When it comes to dark and gritty, one must understand that this is an expectation. An expectation that has most likely, increased due to the popularization of series such as Game of Thrones.
Additionally, one must remember that the Dragon Age franchise itself, started off with a very Game of Thrones vibe to it. There was family betrayal, family slaughter, rape, corruption of a dear friend, friend using forbidden arts, wedding gone wrong, citizenry enslavement, caste system, sexist philosophical system (that was conveniently whitewashed in DAI) and what have you.
Dragon Age Inquisition felt like generic fantasy RPG and that's it. The previous generic fantasy that came out before Inquisition was Skyrim and even that game had the sense to be dark when it came to its Daedric quests, vampirism, lycanthropy and one of its guilds.
These days, when people think dark and gritty, the probably do not just expect some alternate universe shenanigans and be done with it. They want a violent family massacre like what happened to the Stark family in Game of Thrones or the Cousland family in Thedas or perhaps a very manipulative and scheming ****** that double crosses everyone to get what they want or some dastardly political intrigue. They may also want a world where the art complements the dark and gritty setting.
Dragon Age Inquisition does not have these moments in almost every aspect of the game.
1) When it came to Origin stories, you did not suffer a massacre or backstabbing that made you flee or original family and end up in Haven or you were not victims of assault and abuse by Templars and Mages, something like Tabris suffered at the hands of Vaughan in Origins. It was a few sentences and a war room mission or two.

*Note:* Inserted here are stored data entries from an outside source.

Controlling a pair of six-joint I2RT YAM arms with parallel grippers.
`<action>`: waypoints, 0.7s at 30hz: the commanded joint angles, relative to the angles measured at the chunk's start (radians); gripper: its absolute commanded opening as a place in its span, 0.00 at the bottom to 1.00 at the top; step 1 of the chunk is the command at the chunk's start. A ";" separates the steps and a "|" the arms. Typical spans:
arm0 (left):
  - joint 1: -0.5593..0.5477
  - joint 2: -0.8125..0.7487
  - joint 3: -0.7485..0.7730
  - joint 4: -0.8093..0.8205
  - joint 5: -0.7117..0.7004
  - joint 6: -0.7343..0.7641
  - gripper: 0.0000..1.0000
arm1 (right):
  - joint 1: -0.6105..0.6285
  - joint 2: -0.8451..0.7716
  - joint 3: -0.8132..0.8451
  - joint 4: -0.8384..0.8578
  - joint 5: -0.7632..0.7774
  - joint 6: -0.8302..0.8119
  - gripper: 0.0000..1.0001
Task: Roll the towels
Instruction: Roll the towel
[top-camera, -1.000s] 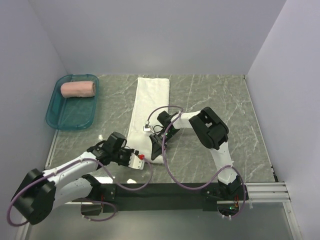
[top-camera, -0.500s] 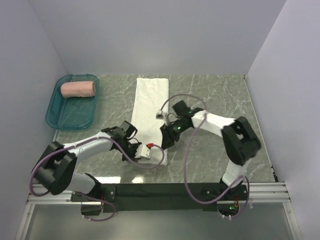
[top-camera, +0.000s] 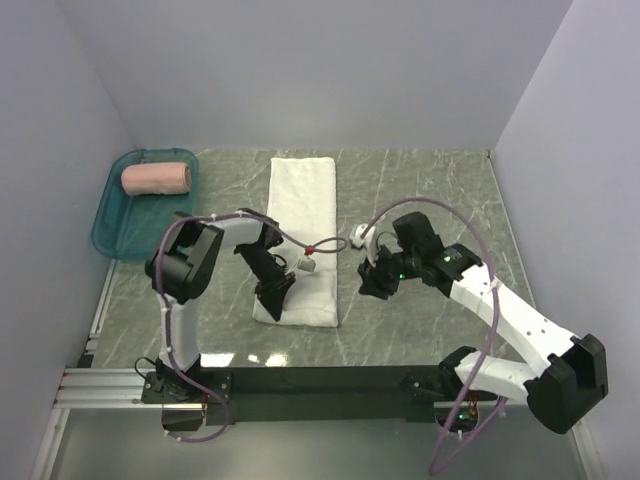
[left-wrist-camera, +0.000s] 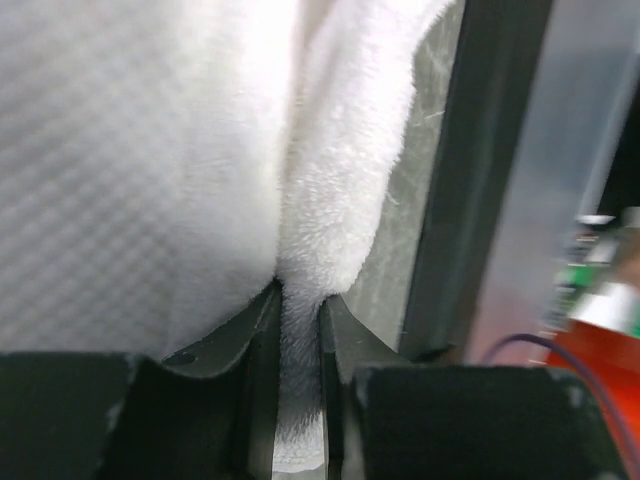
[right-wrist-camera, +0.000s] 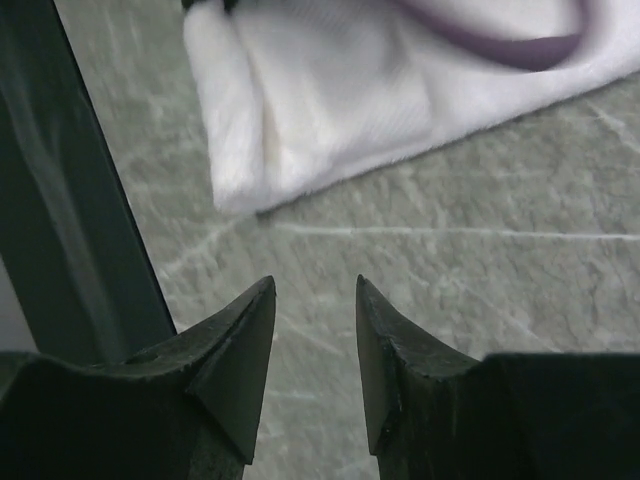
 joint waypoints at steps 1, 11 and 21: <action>0.022 0.146 0.094 -0.058 -0.059 0.002 0.01 | 0.116 -0.033 -0.030 -0.066 0.117 -0.133 0.45; 0.048 0.305 0.255 -0.109 -0.024 -0.061 0.04 | 0.529 0.215 0.096 0.118 0.445 -0.045 0.74; 0.070 0.332 0.253 -0.094 0.030 -0.100 0.08 | 0.713 0.535 0.029 0.415 0.763 0.071 0.66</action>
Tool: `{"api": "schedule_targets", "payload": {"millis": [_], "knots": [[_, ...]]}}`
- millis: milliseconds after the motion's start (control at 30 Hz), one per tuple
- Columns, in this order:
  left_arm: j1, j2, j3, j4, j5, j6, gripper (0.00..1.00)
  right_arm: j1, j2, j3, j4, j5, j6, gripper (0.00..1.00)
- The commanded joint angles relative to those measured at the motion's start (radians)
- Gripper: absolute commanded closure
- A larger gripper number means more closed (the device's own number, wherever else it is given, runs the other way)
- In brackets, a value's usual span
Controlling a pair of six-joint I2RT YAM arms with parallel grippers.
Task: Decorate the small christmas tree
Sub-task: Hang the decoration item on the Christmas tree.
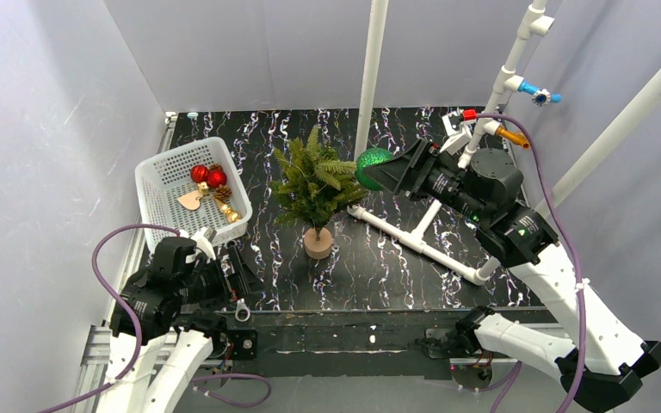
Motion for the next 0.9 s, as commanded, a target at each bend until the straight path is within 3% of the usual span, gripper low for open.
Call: {"api": "schedule_targets", "payload": {"millis": [0,400,633,867], "knots": [[-0.002,0.010,-0.008,-0.051,0.027,0.000,0.01,0.001,-0.020,-0.002,0.007,-0.028,0.000,0.61],[-0.002,0.000,-0.011,-0.054,0.026,0.000,0.01,0.017,-0.014,-0.019,0.006,-0.030,-0.003,0.59],[-0.001,0.000,-0.013,-0.056,0.024,0.002,0.01,0.020,-0.033,-0.021,-0.012,-0.008,-0.005,0.26],[-0.003,-0.001,-0.017,-0.053,0.027,0.002,0.01,0.021,-0.048,-0.015,-0.029,-0.005,-0.010,0.18]]}}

2) The creepiest crap that the game had was the big spider thing which we did not fight yet we have fought and killed creatures the likes of the Broodmother and the Harvester and even the Varterral. Poweful bosses like High Dragons feel powerful but they never feel like they are going to tear you apart.
3) The art in the game is bright, colorful and cheery even as opposed to dark, gloomy and gritty. This is perhaps one of the biggest issue with why the game does not feel dark and gritty.
4) The gameplay is too over the top as opposed to being violent and brutal. This follows right behind the art not being dark and gritty. You do not really get the sense that you are popping heads with your arrows or chopping people into pieces of meat with your blades or roasting them alive with mage fire. The gameplay is all about being flashy, being spammy and nothing else. If anything, I actually somewhat like the Team Fortress 2-esque violence in Dragon Age 2's gameplay.
5) No one you really care or grown to care dies in the game. Roderick is Udina 2.0 with some conscience and let's face it, he is neither our follower nor our adviser. We did not have a Virmire situation with our own companions. You could argue the Hawke vs Stroud / Loghain / Alistair is dark but they do not involve our characters. I mean we have nine of them this time. Nine.
6) The loss of the Crestwood demo thing. I think most of us enjoyed the timed mission for the Crestwood demo back in the day. That was cut out and instead we get a rehash of Origins' Redcliffe.
7) Coryphefish does not do much apart from destroying Haven. He never tried to setup an elaborate trap to corner you somewhere or did not kidnap and hold someone you held dear for ransom (alternate universe does not count). He didn't do much.
8) The followers. Out of the nine, only Vivienne was the one with an actual secret agenda but that was never fully fleshed out. With Morrigan in Origins we had her Old God Baby, with Anders we had the Chantry explosion, with Isabela we had the theft of Koslun's Tome. I suppose Blackwall's masquerade was something but come on, there were nine companions. I expected one to be a spy planted into the Inquisition to report to Corypheus or something.